* [TASK ITEM] In the records below, find every line that contains "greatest" and list it.

* [GIVEN DATA]
....
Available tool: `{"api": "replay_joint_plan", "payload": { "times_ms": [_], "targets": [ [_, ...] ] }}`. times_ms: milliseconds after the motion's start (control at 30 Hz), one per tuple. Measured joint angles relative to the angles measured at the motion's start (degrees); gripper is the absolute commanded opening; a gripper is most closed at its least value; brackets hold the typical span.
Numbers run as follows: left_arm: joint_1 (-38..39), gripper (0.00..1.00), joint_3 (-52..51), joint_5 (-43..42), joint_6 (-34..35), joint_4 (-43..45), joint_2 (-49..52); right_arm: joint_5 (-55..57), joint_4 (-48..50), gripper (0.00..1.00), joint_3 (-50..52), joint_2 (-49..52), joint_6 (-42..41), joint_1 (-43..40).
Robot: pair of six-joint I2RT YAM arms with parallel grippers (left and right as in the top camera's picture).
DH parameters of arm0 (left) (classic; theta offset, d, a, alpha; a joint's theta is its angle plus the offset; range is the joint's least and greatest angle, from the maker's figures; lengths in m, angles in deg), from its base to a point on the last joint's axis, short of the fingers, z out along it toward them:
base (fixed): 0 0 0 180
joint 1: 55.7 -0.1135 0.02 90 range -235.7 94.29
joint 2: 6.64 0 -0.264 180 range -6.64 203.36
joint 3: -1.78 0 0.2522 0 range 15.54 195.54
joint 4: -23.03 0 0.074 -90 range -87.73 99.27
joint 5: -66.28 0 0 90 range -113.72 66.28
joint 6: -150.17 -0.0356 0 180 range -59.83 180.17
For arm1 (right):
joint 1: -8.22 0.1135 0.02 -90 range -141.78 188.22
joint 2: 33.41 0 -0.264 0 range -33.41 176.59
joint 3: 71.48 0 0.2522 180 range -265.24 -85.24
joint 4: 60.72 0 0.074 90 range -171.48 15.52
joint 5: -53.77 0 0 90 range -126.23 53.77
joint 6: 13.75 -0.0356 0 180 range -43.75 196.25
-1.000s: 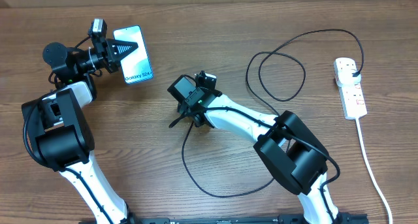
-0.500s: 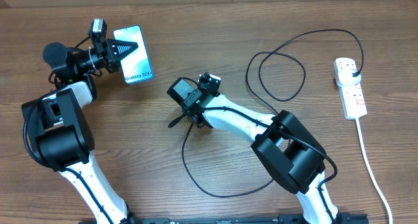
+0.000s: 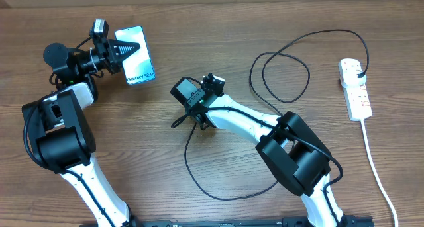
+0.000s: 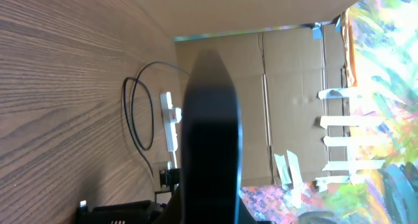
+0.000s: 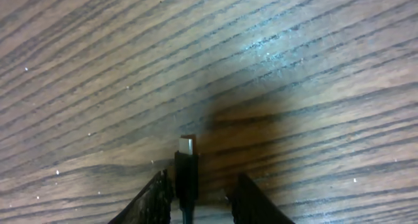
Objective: Plug charger to phone and switch on socket
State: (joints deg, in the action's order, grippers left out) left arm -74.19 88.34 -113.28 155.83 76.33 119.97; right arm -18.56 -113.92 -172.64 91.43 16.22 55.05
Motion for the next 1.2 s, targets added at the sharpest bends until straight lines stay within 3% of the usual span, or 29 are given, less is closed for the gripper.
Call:
{"api": "replay_joint_plan", "payload": {
  "times_ms": [267, 367, 500, 700, 967, 1067, 1200],
  "targets": [
    [0.0, 0.04, 0.0, 0.0, 0.0, 0.0, 0.0, -0.3, -3.3, 0.30, -0.7, 0.0, -0.7, 0.0],
    [0.0, 0.04, 0.0, 0.0, 0.2, 0.0, 0.0, -0.4, -4.9, 0.22, -0.9, 0.0, -1.7, -0.3],
    [0.0, 0.04, 0.0, 0.0, 0.2, 0.0, 0.0, -0.8, -6.2, 0.21, -1.0, 0.0, -2.3, -0.7],
    [0.0, 0.04, 0.0, 0.0, 0.4, 0.0, 0.0, -0.9, -6.4, 0.05, -1.0, 0.0, -2.9, -0.9],
    [0.0, 0.04, 0.0, 0.0, 0.4, 0.0, 0.0, -2.7, -6.0, 0.04, -1.1, 0.0, -3.3, -1.4],
    [0.0, 0.04, 0.0, 0.0, 0.4, 0.0, 0.0, -6.6, -6.4, 0.04, -1.9, 0.0, -0.7, -2.9],
    [0.0, 0.04, 0.0, 0.0, 0.4, 0.0, 0.0, -16.5, -6.2, 0.04, -2.6, -0.1, 10.6, -6.6]
  ]
}}
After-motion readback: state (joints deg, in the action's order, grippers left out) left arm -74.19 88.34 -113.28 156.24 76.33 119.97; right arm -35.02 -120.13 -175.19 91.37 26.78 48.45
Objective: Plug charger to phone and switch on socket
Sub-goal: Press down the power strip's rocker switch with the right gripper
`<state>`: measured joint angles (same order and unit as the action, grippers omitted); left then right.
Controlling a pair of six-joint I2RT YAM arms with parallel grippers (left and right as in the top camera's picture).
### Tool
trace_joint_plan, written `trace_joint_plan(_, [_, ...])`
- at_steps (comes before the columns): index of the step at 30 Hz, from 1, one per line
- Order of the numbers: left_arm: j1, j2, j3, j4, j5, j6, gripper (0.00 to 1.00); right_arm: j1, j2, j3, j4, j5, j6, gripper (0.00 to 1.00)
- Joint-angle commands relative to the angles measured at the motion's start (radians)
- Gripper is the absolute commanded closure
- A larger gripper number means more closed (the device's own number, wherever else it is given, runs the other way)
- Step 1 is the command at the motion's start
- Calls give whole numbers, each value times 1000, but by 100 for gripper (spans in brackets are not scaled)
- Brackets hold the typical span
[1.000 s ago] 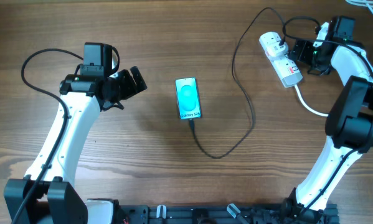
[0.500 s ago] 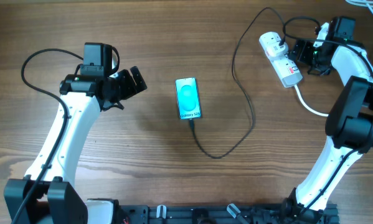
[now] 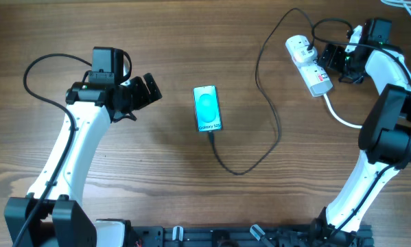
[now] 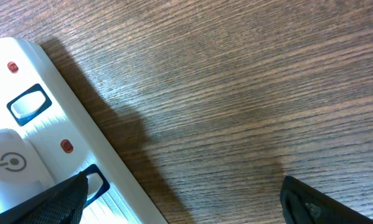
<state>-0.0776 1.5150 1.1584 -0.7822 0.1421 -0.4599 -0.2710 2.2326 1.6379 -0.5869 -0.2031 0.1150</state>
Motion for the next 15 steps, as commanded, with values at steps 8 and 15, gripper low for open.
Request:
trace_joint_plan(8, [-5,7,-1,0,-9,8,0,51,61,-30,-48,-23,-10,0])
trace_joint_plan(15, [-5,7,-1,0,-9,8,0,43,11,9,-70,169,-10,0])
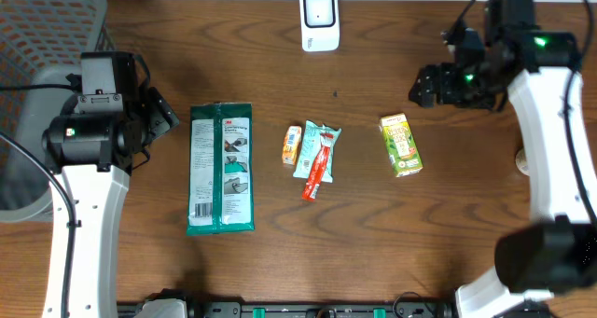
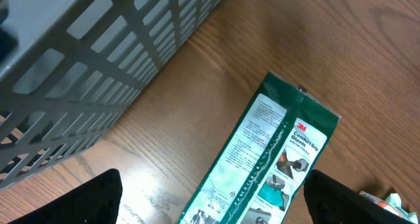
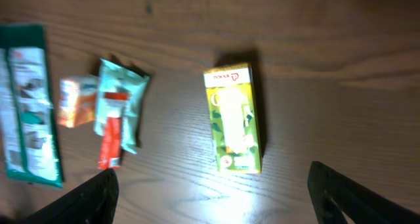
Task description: Scan the item barcode
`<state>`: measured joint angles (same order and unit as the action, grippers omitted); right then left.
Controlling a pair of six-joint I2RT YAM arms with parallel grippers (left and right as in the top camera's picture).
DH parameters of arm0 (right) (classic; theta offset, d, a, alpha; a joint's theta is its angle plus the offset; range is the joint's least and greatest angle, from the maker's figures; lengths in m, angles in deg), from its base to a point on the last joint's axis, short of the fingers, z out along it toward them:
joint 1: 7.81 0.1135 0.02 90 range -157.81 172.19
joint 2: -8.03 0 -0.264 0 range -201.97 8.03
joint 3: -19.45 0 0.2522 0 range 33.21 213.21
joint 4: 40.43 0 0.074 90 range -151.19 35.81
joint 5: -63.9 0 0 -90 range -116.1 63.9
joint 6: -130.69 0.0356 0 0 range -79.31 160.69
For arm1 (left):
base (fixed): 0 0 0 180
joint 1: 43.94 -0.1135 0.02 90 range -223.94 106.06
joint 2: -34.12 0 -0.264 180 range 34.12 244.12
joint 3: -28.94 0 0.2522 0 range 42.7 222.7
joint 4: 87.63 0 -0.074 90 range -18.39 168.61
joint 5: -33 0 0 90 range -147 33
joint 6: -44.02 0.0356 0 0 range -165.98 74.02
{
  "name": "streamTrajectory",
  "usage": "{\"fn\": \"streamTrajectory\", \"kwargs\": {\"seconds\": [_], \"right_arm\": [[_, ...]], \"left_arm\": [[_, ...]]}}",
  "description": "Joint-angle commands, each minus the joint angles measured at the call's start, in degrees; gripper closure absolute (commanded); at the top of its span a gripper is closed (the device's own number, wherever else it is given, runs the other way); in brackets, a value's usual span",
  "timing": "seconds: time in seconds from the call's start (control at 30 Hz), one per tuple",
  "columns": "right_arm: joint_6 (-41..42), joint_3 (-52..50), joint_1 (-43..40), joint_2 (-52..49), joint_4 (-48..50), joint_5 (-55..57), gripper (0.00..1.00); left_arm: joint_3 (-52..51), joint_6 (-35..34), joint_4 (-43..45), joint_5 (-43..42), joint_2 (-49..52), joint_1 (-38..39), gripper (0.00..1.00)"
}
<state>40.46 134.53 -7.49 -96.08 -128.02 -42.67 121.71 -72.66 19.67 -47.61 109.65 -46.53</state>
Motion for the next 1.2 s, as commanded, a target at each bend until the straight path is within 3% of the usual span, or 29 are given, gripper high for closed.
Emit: {"fn": "streamTrajectory", "kwargs": {"seconds": [0.0, 0.1, 0.37, 0.7, 0.83, 1.1, 1.17], "right_arm": [[-2.2, 0.0, 0.8, -7.4, -0.4, -1.1, 0.11], [-4.0, 0.0, 1.8, -12.3, 0.2, -1.1, 0.08], [-5.0, 0.0, 4.5, -20.4, 4.5, 1.1, 0.13], [-1.9, -3.5, 7.8, -20.9, 6.8, 13.2, 0.10], [-0.7, -7.5, 9.1, -20.9, 11.1, 13.6, 0.01], [0.3, -9.7, 10.1, -20.9, 15.5, 13.6, 0.01], [-0.8, -9.7, 9.9, -20.9, 15.3, 13.5, 0.19]], "left_arm": [[0.4, 0.7, -0.2, 0.7, -0.3, -0.2, 0.11], [0.4, 0.7, -0.2, 0.7, -0.3, -0.2, 0.11], [0.4, 0.7, -0.2, 0.7, -0.3, -0.2, 0.11], [0.4, 0.7, -0.2, 0.7, -0.3, -0.2, 0.11], [0.4, 0.7, -0.2, 0.7, -0.3, -0.2, 0.11], [0.4, 0.7, -0.2, 0.7, -0.3, -0.2, 0.11], [0.4, 0.7, -0.2, 0.7, -0.3, -0.2, 0.11]]}}
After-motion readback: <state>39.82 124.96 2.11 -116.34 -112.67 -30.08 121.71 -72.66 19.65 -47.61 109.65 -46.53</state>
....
* [RESULT OF THE EXERCISE]
DH parameters of arm0 (left) (classic; theta offset, d, a, alpha; a joint's theta is its angle plus the offset; range is the joint's least and greatest angle, from the maker's figures; lengths in m, angles in deg), from its base to a point on the last joint's axis, short of the fingers, z out along it toward them:
DH parameters of arm0 (right) (classic; theta offset, d, a, alpha; a joint's theta is its angle plus the offset; range is the joint's least and greatest angle, from the maker's figures; lengths in m, angles in deg), from its base to a point on the last joint's axis, short of the fingers, z out along it toward them:

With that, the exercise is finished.